The goal of AWX is to make Ansible the perfect tool for teams to manage their infrastructure -- whether cloud-based or on-site, in the way that teams really want to work. And I know this, because I've seen a lot of automation tools that were built around the technology rather than team workflow. This is why AWX is different.

At the most basic level, AWX gives you push button automation to log in, trigger automation tasks, and view results -- and it's a beautiful experience. I prefer it to command line Ansible runs because I can just set up a series of parameters and trigger them again and again at any time with one button push. AWX acts as a centralized logging point for all of your jobs, so you're able to browse your inventory and look for hosts impacted by job failures, or see the history of jobs triggered by your team over time. There's no multiple layers of nested tabs to find what you want, everything is presented top level in really simple concepts -- you just click on where you want to go.

On top of that push button automation, we add some really elegant Role Based Access Control. In most apps, RBAC is something that is a terror to setup, and here we've made it, according to the Ansible philosophy, dead simple. I really like our implementation -- it can easily control what members of your team are able to deploy what projects to what systems, or allow some users access to deploy content in "dry run" mode and others to deploy for real. You are able to let lab staff add new machines to inventory, but leave deployment capabilities in the hands of your ops team -- all without requiring anyone to hit source control or a command line. Furthermore, "Organizations" in AWX allow for easy division of resources between very different groups, with delegated admins able to manage just their specific organizations. To add to this, login credentials can be shared among teams (think deploy keys) or assigned to individual users -- use keys, passwords, Kerberos -- your choice. Have the system remember as little or as much about your access to those systems as you desire -- upload a locked SSH key and the system will prompt you for the unlock password, and you never have to save it to the database if you don't want to. This was all designed looking at all the terrible Enterprise policy and access control interfaces of the past and thinking "how do I really want to use this?", and making our ideal vision of those options happen. You have a lot of flexibility, but it's also super easy to understand.

For those working on integration with external software systems, the REST API in Ansible is the best I've ever seen in an application. We've fully modeled every resource so it's discoverable and intuitive from the top level API endpoint. From the browseable API, you can click and discover everything you can do, all without leaving your browser. Furthermore, our user interface is 100% implemented in our REST API, so all you can do in the UI and more can be automated at the API level. Using tools like Firebug or Charles Proxy, you can easily watch the UI to see how it would do something, and then transfer that API logic into your application. We believe this will make AWX the go-to system for embedding Ansible orchestration and automation in to all kinds of software systems.

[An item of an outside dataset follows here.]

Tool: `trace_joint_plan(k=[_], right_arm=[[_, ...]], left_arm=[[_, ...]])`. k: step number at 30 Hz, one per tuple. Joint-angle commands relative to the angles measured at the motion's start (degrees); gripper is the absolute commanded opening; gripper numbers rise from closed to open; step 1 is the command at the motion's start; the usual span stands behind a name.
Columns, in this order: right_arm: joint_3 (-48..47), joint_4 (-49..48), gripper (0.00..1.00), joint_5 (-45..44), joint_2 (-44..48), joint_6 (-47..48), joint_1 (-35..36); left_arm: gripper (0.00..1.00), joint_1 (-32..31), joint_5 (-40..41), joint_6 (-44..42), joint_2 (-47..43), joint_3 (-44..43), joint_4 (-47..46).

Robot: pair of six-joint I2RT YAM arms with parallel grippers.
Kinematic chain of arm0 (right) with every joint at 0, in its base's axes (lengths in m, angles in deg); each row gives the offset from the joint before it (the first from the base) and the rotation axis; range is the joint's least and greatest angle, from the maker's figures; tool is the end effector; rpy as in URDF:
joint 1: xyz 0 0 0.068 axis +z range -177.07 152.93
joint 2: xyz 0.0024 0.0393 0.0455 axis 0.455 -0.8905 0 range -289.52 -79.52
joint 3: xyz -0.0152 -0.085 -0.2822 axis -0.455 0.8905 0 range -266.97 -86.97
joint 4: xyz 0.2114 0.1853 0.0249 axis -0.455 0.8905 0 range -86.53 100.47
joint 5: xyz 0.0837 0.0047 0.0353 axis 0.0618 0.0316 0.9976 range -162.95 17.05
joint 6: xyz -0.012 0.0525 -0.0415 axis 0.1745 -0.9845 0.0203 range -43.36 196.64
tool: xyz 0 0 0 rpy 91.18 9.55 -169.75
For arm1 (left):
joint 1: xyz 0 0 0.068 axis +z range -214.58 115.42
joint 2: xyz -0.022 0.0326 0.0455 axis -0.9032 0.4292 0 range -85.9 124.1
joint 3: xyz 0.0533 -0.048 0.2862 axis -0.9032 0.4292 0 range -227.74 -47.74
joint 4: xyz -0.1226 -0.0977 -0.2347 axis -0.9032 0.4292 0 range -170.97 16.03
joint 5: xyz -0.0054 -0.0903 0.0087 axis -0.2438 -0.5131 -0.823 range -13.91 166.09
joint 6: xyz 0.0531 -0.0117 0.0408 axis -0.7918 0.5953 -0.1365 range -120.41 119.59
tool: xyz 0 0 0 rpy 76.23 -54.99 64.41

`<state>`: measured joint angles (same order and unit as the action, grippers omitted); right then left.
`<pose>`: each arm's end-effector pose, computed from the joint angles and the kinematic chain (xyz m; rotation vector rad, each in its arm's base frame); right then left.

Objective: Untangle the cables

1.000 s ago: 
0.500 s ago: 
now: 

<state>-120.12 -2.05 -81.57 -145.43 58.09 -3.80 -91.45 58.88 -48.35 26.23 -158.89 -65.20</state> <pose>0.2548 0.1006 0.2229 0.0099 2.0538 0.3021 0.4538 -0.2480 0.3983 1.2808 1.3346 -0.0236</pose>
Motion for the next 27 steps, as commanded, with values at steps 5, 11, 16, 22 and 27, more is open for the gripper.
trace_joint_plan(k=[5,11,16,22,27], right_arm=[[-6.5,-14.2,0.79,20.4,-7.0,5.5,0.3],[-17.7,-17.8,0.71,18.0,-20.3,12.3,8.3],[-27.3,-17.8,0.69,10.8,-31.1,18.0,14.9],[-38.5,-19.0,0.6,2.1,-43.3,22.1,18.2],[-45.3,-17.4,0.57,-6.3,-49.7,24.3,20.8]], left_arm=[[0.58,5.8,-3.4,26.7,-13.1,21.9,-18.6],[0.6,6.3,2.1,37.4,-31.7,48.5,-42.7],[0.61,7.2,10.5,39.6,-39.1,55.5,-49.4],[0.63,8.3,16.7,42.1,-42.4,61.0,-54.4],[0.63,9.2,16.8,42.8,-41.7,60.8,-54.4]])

Finally, there's a really elegant "callback" feature for integrating with provisioning systems. Via a simple and very short curl statement, have your OS phone home to AWX in one simple step. You can have newly deployed images or kickstarted machines request full configuration with Ansible when they come online -- ending the problem of maintaining golden images forever, and always ensuring you deploy a fully-up-to-date configuration every time. It's the perfect blend for AWS autoscaling and all kinds of periodic remediation use cases, without giving up any of the centralized control.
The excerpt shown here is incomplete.